Re: [RFC] www: add topics.html endpoint [was: Query to see all new "topics"]

2023-11-09 Thread Konstantin Ryabitsev
On Thu, Nov 09, 2023 at 02:45:08AM +, Eric Wong wrote:
> This seems like a easy (but WWW-specific) way to get recent
> topics as suggested by Konstantin.  Perhaps an Atom endpoint
> will also be useful.

Yes, actually thinking about this some more, perhaps it makes sense to expose
this as an RSS feed feature (maybe even exclusively as an RSS feed feature?).
Have two different feeds:

- new topics: just all the new threads
- hot topics: NN most active threads (kinda lkml.org's "hottest messages")

Have this available per-list and for the extindex -- I think this would be
a great feature that we can point people at as a mechanism to keep an eye on
overall activity.

I haven't tried your patch yet -- doubt I will be able before coming back from
Plumbers next week.

-K



[RFC] www: add topics.html endpoint [was: Query to see all new "topics"]
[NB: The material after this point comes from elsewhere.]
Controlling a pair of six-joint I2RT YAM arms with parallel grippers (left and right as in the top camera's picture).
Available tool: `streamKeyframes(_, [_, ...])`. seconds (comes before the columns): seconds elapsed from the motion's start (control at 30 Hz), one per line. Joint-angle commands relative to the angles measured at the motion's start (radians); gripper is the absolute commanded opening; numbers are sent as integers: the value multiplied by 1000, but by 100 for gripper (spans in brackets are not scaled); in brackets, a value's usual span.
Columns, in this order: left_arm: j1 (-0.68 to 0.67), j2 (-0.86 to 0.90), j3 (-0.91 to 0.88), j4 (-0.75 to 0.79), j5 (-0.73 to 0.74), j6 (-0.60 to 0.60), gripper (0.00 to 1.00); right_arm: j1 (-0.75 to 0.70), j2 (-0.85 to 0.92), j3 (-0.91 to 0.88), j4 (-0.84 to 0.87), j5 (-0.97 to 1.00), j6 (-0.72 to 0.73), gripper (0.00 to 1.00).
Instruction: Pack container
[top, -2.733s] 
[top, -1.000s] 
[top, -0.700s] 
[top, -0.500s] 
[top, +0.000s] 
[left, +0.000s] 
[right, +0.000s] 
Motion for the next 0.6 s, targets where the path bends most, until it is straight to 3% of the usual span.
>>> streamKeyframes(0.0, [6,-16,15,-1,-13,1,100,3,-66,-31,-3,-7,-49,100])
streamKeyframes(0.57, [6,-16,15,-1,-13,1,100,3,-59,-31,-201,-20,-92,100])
2023-11-08 Thread Eric Wong
Konstantin Ryabitsev  wrote:
> Hello:
> 
> Following the discussion on the ksummit list [1], I wanted to give someone a 
> query
> they could use to keep an eye on any new threads. Is there a xapian query that
> can be used to effectively say "return just top-level messages and exclude any
> follow-ups"? It's not quite as simple as "s:* AND NOT s:Re:" because we also
> want to exclude threaded patches. Some kind of equivalent of "any messages
> without an in-reply-to/references header"?

Not easily with current Xapian schema..
It can get kinda close but you don't get the thread root with:

https://yhbt.net/lore/all/?q=rt:yesterday..&o=-1&t=1

The above isn't very useful IMHO, and also very expensive...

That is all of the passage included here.